Obituary: Mirwais Jalil
Wednesday 03 August 1994
EACH night, as the blacked-out Afghan capital shook under heavy exchanges of fire, Mirwais Jalil would take out a tiny shortwave radio and clamp it to his ear. When I met him in March he had been a freelance reporter for the BBC's Pashto and Persian language services for less than two years, and still could not hide his delight at hearing his reports coming back over the ether.
Millions of Afghans would be listening at the same time. In a largely illiterate country, at war since the late 1970s, the BBC is almost the only authoritative source of news. No commander's claim of victory is taken seriously until it has been reported on the BBC; no press conference begins until the BBC correspondent arrives; no facility trip is organised unless the BBC has agreed to go on it.
For Mirwais, only 25, such prestige was a heady experience. The son of a medical practitioner, he went to high school in Kabul, then took an English language course in Pakistan, where his family has now moved to escape the fighting. After beginning work as a freelance journalist, his vigour and enthusiasm took him to the BBC. He was always happy to show visiting journalists around, though few were prepared to run as many risks as he did: returning from a perilous morning on Kabul's front line, Mirwais would propose going back in the afternoon.

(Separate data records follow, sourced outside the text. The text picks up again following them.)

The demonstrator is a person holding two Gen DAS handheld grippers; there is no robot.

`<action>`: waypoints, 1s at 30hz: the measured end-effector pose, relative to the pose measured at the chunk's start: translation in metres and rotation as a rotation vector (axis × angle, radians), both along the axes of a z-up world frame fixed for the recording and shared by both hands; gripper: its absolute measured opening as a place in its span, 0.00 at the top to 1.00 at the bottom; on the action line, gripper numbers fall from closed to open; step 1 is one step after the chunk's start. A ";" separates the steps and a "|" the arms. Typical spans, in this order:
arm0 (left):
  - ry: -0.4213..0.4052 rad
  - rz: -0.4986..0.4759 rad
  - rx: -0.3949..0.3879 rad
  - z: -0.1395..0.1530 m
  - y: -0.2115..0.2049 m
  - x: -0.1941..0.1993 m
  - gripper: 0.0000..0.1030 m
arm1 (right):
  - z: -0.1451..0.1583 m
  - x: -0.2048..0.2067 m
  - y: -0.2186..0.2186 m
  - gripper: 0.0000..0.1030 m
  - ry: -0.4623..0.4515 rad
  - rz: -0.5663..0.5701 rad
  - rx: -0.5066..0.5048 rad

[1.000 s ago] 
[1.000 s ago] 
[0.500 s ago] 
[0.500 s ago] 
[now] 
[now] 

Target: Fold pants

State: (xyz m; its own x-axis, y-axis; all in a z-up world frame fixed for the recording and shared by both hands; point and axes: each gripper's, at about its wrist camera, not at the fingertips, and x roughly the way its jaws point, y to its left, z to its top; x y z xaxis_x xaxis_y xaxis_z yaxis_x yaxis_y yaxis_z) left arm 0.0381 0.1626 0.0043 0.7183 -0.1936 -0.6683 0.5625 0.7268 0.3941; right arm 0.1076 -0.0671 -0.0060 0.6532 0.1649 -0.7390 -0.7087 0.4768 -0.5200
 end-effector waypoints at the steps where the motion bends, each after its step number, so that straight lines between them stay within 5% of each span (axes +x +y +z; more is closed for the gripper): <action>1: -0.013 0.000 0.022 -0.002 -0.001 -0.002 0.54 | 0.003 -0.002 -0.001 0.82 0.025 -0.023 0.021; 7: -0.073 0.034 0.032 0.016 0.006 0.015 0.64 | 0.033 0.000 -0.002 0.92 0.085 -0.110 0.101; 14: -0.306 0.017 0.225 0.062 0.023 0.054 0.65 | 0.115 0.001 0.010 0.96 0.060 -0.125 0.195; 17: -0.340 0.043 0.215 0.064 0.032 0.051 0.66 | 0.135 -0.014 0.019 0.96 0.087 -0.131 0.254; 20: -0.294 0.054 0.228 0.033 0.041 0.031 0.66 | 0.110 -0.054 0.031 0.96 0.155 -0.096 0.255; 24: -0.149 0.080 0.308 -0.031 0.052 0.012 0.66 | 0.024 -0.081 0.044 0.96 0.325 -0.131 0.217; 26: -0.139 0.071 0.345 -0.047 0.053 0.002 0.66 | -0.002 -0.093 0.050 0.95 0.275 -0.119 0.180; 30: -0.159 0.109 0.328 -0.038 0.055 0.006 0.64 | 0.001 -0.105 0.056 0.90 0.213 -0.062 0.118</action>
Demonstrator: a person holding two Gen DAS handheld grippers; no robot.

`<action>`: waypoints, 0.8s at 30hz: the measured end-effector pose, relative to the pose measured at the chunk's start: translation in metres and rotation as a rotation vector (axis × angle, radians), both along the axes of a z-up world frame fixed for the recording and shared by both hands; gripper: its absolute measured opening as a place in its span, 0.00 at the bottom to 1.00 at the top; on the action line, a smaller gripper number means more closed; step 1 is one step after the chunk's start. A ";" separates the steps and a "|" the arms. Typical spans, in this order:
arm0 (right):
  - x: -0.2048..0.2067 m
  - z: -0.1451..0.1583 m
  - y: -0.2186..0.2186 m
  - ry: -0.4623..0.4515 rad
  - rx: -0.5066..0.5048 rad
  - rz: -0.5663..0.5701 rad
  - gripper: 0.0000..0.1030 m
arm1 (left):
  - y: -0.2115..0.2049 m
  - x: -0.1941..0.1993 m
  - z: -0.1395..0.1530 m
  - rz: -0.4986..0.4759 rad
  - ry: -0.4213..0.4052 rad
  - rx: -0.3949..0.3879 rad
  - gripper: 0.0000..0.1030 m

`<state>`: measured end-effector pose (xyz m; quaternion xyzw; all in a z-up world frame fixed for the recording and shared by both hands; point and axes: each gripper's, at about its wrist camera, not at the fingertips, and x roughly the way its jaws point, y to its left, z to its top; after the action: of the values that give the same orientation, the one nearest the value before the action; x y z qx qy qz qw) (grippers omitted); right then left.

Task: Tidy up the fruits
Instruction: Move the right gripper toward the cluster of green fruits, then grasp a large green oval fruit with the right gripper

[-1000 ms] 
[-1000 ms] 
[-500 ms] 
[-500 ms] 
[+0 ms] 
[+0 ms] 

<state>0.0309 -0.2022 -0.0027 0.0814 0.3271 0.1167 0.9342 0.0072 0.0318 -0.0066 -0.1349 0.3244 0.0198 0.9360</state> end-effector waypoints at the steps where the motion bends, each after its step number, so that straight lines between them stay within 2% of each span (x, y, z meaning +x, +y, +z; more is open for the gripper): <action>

His death, however, was not a random misfortune. He had escorted an Italian journalist to the headquarters of Gulbuddin Hekmatyar, Afghanistan's renegade Prime Minister. As they were returning, their taxi was stopped on the outskirts of Kabul by four gunmen, their faces wrapped in scarves, who took him away in another car. His bullet-riddled body was found the next day.
The BBC's unique position in Afghanistan means that it receives complaints and threats almost every day, and each side has blamed the other for Mirwais Jalil's murder. Foreigners normally enjoy a remarkable degree of immunity in what is an extremely violent country, but some Afghans were not prepared to allow one of their own to remain outside the conflict.